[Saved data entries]
* * *

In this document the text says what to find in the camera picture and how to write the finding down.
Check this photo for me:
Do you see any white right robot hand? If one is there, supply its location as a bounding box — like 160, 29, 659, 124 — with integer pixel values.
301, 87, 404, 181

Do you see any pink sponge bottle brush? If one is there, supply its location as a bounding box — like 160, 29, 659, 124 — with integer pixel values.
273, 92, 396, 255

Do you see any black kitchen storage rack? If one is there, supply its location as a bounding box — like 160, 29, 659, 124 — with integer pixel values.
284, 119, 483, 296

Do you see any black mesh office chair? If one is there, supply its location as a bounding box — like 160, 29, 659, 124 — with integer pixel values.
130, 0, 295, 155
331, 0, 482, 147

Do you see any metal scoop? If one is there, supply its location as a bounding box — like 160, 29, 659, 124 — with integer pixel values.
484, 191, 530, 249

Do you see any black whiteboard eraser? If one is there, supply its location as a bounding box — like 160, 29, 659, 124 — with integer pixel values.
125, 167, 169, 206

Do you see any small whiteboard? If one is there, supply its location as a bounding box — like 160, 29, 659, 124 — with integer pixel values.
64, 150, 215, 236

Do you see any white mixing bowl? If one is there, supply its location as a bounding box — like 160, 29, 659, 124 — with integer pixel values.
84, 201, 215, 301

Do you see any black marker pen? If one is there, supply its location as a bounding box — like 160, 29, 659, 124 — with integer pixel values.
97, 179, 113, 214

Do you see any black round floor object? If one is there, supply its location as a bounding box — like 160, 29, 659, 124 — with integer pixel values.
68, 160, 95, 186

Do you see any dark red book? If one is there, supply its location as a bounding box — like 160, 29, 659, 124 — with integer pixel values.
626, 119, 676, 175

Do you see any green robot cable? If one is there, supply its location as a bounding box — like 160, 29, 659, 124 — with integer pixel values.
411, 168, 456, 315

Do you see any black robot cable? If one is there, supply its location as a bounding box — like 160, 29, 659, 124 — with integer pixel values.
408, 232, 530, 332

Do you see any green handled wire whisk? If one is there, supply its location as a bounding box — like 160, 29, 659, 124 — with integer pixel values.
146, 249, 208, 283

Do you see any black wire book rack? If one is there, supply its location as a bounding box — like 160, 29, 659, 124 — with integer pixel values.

* * *

[WORK ORDER]
Locate the lines above that hold the word "this". Show every one of them.

[FINISHED TASK]
In this document the text says what to find in the camera picture and how to write the finding down.
Check this photo for me:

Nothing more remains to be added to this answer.